Avoir la foi, ce n’est pas posséder toutes les réponses. Ce n’est pas l’absence de doute ; au contraire, le doute est son compagnon de voyage. La foi, c’est cette force tranquille qui refuse de baisser les bras face à l’absurde ou à la douleur. C’est choisir la confiance plutôt que la peur, l’ouverture plutôt que le repli.

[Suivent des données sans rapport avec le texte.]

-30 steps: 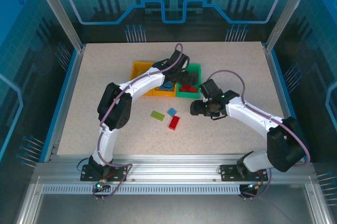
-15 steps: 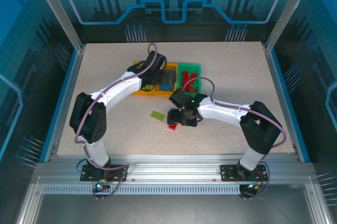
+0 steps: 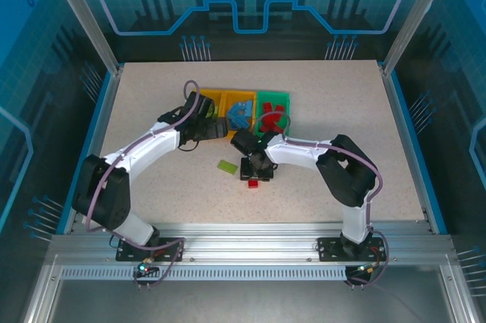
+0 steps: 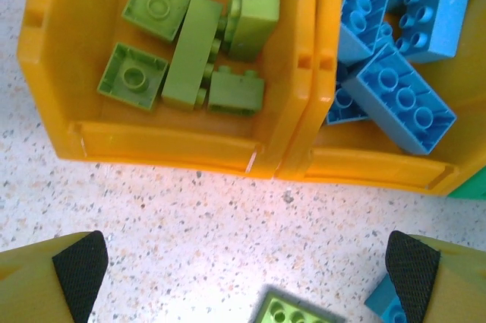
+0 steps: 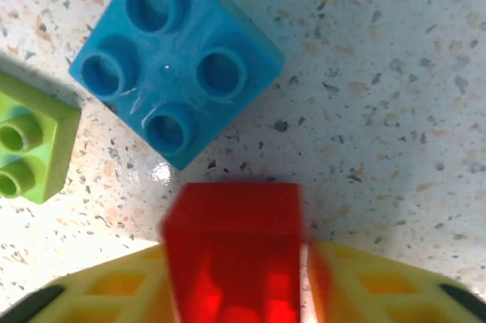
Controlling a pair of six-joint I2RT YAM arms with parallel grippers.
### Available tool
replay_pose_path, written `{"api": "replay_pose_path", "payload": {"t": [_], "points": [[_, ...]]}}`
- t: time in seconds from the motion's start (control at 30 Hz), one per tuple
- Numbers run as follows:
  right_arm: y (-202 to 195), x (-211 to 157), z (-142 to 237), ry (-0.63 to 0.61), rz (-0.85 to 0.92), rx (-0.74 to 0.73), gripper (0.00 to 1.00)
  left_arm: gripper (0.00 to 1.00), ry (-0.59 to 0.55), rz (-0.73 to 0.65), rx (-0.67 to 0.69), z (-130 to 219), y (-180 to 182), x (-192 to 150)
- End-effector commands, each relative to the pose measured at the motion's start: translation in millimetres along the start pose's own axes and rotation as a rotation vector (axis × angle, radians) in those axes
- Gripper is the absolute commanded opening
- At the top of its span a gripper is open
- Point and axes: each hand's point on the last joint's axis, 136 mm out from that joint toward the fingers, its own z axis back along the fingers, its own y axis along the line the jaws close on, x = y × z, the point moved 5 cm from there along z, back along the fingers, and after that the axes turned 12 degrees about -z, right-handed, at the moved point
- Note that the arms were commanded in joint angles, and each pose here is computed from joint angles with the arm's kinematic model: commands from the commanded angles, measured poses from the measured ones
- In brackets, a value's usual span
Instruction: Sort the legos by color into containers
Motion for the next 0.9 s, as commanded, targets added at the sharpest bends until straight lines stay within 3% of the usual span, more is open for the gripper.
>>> {"api": "replay_pose_path", "payload": {"t": [0.0,0.07,0.2,0.5,0.67,0.87], "points": [[-8,1,2,-0.003,0.023,-0.057,0.36,0.99,-0.011,0.022,0.019,6,9,-7],[-11,4,14,-0.036,0.035,-0.052,0.3,0.99,-0.003,0.021,0.029,7,12,-14],[-9,21,48,-0.109,0.07,0.009,0.28,0.99,0.012,0.023,0.024,8,14,-26],[-20,127,118,-0.347,0.106,0.035,0.28,0.99,0.097,0.002,-0.009,3,-2,-66],[-24,185,121,-0.406,0.122,-0.02,0.28,0.99,0.134,-0.025,-0.048,-4,-22,-81],[-32,232,100,-0.369,0.102,-0.05,0.31,0.99,0.174,-0.131,-0.086,-13,-34,-89]]}}
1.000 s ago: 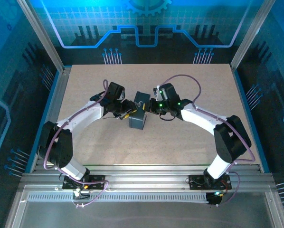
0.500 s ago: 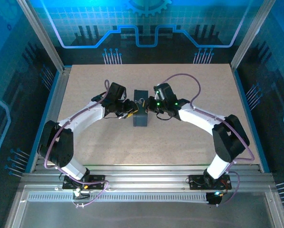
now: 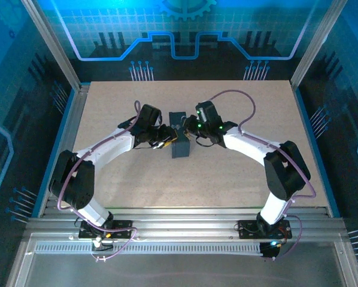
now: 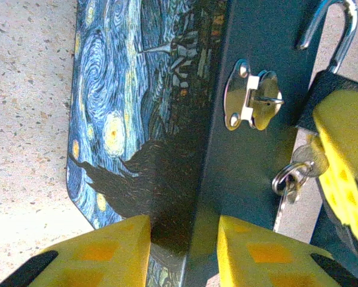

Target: Unlock a padlock with a key

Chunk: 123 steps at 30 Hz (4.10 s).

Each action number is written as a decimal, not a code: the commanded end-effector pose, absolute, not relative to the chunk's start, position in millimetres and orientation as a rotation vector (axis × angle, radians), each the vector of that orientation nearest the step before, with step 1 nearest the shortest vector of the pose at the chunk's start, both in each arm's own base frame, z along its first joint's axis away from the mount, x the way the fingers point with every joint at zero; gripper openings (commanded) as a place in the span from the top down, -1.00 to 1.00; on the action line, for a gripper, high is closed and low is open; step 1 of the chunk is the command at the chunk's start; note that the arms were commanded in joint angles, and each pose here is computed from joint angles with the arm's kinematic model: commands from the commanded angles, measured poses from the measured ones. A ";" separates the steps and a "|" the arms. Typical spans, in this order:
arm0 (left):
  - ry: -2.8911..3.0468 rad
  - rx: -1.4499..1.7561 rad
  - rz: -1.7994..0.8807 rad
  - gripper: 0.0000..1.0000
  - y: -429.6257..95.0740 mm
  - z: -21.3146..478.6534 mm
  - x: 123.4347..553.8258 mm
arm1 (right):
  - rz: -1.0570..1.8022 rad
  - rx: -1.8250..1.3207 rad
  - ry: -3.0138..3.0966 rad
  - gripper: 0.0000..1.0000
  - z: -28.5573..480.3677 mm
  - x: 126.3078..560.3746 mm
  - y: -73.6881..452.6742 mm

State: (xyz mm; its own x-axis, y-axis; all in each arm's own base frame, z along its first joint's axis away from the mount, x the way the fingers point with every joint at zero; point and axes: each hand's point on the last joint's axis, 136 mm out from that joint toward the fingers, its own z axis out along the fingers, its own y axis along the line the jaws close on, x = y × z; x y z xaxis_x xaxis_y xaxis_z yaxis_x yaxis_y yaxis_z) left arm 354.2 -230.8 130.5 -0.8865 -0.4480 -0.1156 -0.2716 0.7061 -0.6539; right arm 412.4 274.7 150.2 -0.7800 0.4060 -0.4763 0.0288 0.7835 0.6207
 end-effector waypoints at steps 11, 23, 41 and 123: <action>2.631 -0.406 -1.170 0.04 -251.5 168.3 359.2 | 0.709 0.282 2.437 0.94 112.2 402.1 202.5; 2.537 -0.478 -1.129 -0.03 -197.5 199.9 364.8 | 0.516 0.193 2.626 0.36 59.1 381.3 147.2; 2.529 -0.608 -1.050 -0.04 -153.8 185.0 359.8 | 0.759 -0.293 2.479 -1.00 175.1 363.7 266.3; 2.625 -0.630 -0.584 -0.04 -106.1 142.8 370.1 | 1.099 -0.182 2.749 -1.00 74.7 362.8 324.5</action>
State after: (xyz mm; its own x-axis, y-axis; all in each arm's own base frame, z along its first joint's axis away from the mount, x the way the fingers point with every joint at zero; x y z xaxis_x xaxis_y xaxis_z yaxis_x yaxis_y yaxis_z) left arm 363.7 -107.8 135.1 -0.8282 -0.5140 -0.2233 -0.3594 0.7929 -0.4921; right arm 361.8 329.2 75.5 -0.9806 -0.0011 -0.1960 -0.1420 0.6935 0.7063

Elle ne dépend ni d’un dogme précis, ni d’un lieu sacré. Elle s’exprime dans le regard d’un parent qui croit en l’avenir de son enfant, dans le courage de celui qui reconstruit sa vie après un drame, ou dans l’élan d’un bénévole qui s’engage pour les autres sans rien attendre en retour. Elle est cette étincelle intérieure qui nous répète que le bien, la beauté et l’amour valent toujours la peine d’être recherchés, même quand tout semble s’effondrer autour de nous.
La foi est un pont jeté vers l’invisible et le possible. Elle nous rappelle que nous sommes plus grands que nos circonstances et que, tant qu’il reste un souffle d’espoir, le voyage continue.